Has anyone else had this experience and is there a better way to control it? Or are there any links you can suggest I read. I will be with Remy alone at classes as my husband has to work nights so it’s a lot to handle by myself. I will also be buying him a harness so when he starts to lunge and bark at other dogs he is not choking himself by his collar as he started to do while trying to play as well.


----------



## born36 (Jun 28, 2011)

First off most quality trainers aren't running classes in a pet store. Well in my opinion a dog should only ever go to a pet store to shop. 

Having said that the trainer is right that now is when you want to socialize. Your pup is acting normal. Vs love other dogs and love to play and therefore you will have the pup barking our of frustration due to wanting to play.
This will decrease over time as the pup figures out that the barking doesn't lead to being able to play. Don't worry about your pup being the loud mouth. I would take the loud mouth over the meek hide in the corner dog any day!


----------



## Főnix (Feb 3, 2013)

I was reading another thread and thought it might help:
http://www.vizslaforums.com/index.php/topic,2940.msg19658.html#msg19658

It's about puppies that are a little older than yours, but I think the advice would be the same.

Good luck


----------



## Ozkar (Jul 4, 2011)

This trainer knows nothing of Vizslas behaviour. Get another trainer. My god, what sort of trainer teaches an owner to pick a puppy up???? that's madness...... all that will serve to do is turn pup into a frightened and fearful dog. Pup thinks that every time you pick it up, you're protecting it from something. Never pick pup up unless it's a violent avoidance response with no other possible action. 

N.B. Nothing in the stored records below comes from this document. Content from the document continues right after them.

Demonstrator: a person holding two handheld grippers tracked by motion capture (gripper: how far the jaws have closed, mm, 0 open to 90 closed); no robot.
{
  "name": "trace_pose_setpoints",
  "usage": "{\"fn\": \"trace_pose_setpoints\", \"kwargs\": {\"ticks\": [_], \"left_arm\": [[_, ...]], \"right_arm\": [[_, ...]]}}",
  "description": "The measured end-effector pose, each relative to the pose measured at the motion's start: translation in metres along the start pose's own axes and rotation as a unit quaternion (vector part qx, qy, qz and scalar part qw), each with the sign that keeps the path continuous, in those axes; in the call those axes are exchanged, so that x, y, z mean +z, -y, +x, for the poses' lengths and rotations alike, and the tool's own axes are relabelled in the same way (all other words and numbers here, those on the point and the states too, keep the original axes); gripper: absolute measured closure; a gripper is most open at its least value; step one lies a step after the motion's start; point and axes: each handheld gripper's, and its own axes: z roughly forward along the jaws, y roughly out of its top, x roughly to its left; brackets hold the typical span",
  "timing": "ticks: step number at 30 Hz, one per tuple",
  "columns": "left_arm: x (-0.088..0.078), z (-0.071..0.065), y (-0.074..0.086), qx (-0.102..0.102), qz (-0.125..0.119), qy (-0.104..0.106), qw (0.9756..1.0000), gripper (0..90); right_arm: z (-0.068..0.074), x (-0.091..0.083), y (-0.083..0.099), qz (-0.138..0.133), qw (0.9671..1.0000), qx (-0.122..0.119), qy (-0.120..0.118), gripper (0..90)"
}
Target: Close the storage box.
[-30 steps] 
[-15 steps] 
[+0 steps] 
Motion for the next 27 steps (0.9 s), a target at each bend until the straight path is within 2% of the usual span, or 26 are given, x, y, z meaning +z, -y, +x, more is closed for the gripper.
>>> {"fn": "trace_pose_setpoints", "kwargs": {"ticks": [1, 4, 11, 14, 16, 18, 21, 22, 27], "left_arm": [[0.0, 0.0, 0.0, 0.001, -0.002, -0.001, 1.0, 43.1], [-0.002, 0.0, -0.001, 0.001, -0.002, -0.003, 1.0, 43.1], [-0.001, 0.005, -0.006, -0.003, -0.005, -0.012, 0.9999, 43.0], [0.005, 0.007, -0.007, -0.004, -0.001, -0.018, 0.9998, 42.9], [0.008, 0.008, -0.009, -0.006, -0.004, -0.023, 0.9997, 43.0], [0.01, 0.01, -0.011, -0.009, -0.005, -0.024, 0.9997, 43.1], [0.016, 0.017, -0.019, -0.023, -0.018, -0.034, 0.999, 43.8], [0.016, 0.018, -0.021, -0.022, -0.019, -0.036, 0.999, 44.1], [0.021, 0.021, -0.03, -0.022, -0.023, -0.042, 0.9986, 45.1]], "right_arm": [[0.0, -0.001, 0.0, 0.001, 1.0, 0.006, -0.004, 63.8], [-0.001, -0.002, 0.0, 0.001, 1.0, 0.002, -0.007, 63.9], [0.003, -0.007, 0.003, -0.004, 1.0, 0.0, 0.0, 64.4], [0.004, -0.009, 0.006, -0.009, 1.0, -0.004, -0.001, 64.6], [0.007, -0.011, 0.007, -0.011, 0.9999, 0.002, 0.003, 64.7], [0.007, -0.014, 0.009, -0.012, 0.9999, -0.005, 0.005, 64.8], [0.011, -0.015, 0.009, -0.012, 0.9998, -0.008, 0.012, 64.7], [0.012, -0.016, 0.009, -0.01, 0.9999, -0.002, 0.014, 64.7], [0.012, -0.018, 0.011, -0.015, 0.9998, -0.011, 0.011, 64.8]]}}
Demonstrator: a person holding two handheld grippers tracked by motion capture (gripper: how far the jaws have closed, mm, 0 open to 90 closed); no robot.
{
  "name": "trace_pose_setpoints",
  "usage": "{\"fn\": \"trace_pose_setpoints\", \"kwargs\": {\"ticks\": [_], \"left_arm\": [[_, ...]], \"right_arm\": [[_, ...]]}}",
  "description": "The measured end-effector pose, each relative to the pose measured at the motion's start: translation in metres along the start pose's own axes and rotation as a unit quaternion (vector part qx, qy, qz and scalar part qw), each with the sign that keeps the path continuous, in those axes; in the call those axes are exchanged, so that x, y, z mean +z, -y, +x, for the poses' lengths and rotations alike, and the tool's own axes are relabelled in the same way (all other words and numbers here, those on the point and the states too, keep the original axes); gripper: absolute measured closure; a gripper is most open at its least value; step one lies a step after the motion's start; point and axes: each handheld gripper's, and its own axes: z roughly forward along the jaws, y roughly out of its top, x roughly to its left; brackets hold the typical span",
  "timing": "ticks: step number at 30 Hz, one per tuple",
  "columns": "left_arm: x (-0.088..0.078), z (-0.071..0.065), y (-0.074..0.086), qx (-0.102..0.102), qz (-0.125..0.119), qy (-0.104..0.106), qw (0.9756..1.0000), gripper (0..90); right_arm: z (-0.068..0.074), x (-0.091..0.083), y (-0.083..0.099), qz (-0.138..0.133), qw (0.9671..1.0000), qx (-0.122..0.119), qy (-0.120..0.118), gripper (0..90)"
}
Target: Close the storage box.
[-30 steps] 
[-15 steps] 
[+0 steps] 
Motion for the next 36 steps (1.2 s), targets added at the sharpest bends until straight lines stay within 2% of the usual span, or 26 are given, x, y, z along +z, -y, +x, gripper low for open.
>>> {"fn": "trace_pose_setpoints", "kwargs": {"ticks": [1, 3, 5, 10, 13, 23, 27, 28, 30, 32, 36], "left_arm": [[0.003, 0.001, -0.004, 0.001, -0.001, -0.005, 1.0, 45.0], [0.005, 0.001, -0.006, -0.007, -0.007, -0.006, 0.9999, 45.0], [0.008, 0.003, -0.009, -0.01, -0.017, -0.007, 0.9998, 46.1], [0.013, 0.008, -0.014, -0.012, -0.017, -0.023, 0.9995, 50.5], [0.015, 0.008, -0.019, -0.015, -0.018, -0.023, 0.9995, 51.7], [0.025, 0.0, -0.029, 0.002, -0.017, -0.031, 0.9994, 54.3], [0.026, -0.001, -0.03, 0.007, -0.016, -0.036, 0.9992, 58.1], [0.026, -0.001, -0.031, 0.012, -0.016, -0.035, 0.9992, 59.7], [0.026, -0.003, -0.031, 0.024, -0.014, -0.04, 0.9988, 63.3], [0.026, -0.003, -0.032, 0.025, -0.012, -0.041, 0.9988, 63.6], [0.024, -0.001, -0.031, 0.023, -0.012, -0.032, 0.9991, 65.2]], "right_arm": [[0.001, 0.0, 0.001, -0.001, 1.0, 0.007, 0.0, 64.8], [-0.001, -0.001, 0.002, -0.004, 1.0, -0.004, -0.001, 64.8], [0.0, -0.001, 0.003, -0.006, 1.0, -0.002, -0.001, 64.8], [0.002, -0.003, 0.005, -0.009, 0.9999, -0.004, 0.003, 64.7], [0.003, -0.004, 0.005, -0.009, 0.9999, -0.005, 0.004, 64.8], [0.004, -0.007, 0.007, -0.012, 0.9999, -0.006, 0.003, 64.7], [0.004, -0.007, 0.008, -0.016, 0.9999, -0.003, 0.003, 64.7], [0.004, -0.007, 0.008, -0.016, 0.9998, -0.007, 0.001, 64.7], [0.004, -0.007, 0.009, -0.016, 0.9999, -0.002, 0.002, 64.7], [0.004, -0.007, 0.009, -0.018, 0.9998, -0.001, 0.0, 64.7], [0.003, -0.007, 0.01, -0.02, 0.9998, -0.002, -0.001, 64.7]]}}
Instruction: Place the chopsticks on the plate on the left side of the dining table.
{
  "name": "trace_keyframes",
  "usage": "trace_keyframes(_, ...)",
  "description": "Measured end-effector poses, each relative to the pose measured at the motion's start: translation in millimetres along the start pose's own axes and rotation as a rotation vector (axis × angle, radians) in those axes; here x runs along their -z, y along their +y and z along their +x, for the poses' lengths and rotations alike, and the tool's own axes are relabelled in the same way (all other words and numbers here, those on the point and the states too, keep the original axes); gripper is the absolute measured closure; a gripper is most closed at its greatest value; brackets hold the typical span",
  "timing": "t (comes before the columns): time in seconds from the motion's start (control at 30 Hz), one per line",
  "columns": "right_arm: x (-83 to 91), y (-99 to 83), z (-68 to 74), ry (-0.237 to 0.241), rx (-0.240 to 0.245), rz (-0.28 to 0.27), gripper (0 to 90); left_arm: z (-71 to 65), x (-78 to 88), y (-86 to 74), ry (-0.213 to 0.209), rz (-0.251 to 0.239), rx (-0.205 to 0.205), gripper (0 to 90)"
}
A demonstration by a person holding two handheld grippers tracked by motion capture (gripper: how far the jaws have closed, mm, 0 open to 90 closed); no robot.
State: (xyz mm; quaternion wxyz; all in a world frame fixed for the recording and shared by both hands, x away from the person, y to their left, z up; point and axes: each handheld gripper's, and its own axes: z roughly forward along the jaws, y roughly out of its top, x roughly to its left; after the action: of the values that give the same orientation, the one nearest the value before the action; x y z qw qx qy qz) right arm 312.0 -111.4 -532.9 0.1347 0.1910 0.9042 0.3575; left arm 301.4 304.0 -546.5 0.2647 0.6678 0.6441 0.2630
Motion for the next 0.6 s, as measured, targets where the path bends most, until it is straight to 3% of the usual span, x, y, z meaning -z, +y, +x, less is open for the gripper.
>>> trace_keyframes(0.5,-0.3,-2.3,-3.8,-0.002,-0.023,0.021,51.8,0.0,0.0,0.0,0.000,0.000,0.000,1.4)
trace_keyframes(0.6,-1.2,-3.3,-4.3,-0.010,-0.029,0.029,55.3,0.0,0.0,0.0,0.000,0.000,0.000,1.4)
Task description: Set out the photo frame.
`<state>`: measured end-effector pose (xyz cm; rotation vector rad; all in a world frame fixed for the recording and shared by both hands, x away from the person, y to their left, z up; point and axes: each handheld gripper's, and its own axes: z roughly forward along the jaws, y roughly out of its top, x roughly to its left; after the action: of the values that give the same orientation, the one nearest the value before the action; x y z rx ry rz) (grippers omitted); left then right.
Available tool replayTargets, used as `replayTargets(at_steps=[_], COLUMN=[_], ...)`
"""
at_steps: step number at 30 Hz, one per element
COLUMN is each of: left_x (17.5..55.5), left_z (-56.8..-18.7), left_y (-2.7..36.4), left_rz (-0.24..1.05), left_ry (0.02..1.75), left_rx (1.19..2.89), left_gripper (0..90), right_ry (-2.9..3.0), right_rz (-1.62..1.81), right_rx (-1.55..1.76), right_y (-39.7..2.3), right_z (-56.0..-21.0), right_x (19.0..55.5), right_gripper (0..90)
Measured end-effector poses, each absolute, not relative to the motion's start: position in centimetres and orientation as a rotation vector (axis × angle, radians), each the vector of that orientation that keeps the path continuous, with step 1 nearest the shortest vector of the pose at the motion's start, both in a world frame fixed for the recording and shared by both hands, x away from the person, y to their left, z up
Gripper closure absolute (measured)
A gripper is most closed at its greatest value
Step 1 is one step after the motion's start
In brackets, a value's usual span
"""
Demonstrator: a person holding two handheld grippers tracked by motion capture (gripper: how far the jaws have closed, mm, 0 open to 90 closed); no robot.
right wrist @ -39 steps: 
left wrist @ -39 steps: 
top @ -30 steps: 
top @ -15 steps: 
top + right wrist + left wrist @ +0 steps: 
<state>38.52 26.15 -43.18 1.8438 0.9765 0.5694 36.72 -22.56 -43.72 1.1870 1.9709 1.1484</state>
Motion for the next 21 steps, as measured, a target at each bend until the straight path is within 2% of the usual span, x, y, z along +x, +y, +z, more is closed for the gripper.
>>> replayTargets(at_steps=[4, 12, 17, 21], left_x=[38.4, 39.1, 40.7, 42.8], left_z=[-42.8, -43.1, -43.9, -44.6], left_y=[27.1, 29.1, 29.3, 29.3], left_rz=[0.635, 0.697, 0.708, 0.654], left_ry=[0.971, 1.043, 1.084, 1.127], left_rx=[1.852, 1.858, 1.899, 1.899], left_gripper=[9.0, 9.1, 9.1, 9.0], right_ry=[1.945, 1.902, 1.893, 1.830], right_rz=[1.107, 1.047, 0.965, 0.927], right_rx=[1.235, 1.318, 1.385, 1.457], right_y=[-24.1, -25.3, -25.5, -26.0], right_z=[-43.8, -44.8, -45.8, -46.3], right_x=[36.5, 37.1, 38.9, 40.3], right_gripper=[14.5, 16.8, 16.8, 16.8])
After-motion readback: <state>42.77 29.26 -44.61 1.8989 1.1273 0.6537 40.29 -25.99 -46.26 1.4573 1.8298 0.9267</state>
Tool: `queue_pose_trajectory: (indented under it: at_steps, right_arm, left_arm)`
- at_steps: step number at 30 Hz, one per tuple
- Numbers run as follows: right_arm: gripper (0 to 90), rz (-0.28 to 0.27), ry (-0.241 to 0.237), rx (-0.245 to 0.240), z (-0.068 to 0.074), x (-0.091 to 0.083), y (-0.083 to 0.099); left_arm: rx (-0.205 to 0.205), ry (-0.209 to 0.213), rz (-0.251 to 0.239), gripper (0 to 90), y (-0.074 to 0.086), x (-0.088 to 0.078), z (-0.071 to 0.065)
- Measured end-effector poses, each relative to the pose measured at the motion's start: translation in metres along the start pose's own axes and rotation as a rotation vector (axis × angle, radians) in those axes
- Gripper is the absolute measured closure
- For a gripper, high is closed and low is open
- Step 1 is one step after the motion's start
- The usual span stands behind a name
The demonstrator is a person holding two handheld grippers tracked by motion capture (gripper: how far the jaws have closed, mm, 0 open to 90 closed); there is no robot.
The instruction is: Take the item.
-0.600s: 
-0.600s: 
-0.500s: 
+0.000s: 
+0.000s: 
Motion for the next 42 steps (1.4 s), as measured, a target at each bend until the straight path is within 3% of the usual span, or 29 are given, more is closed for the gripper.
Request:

As for the barking and lunging.... smile and tell yourself you have a normal Vizsla............  It's how they play. If the other owner had left the Golden on the ground, they would have had time to work each other out and get on with the games.


----------



## marathonman (Jan 15, 2013)

Barking and lunging has been typical with our pup when he wants to play. Unfortunately for him around the house, our two cats want nothing to do with him and greet his lunges and barks with a couple swats. He's learned to chill out with his attempts to play.
I'd suggest doing some research to recognize dog body language. That will be helpful in the future with determining how dogs are getting along when they are meeting for the first time and playing.


----------



## Midwest Remy (Feb 21, 2013)

Thank you for the reassurance that I have a normal V and for the link to other posts. We start the first training class tonight. If he is acting up the entire class I will see what the trainer says. I know the Golden won't be in this class. It would be nice if there were other puppies that have just as much confidence and want to play with Remy.


----------



## Ollywebb1 (Feb 6, 2013)

MR, Radley is exactly the same  I was sooo embarrassed at the first session. I have found that Radley barks if he wants to play and isn't getting his way. Totally doesn't make sense picking the other dog up, I think that's a bit neurotic. That said, if Remy is snarling and seeming quite aggressive a good way of telling if its friendly or not is separating the two and if the other dog comes back for more you know they're just playing. If it takes the opportunity to leave the situation then Remy may need a time out. Radley definitely has a threshold whereby he will be playing and growling and then it escalates to snarling and no amount of calming tones will bring him back to earth. In this circumstance I take him from the situation, sit him down for 30 secs and make sure I get his focus, even if this means taking him to another room. I was told eventually they learn to control their play because they don't want you intervening! 
In terms of Remy being the loud mouth, what he can't see won't bother him (so to speak) so if he's barking a lot try to keep him occupied facing away from the distraction. It's difficult I know.

Good luck


----------



## datacan (May 15, 2011)

First, Puppy University starts at 16 weeks, according to Dunbar. 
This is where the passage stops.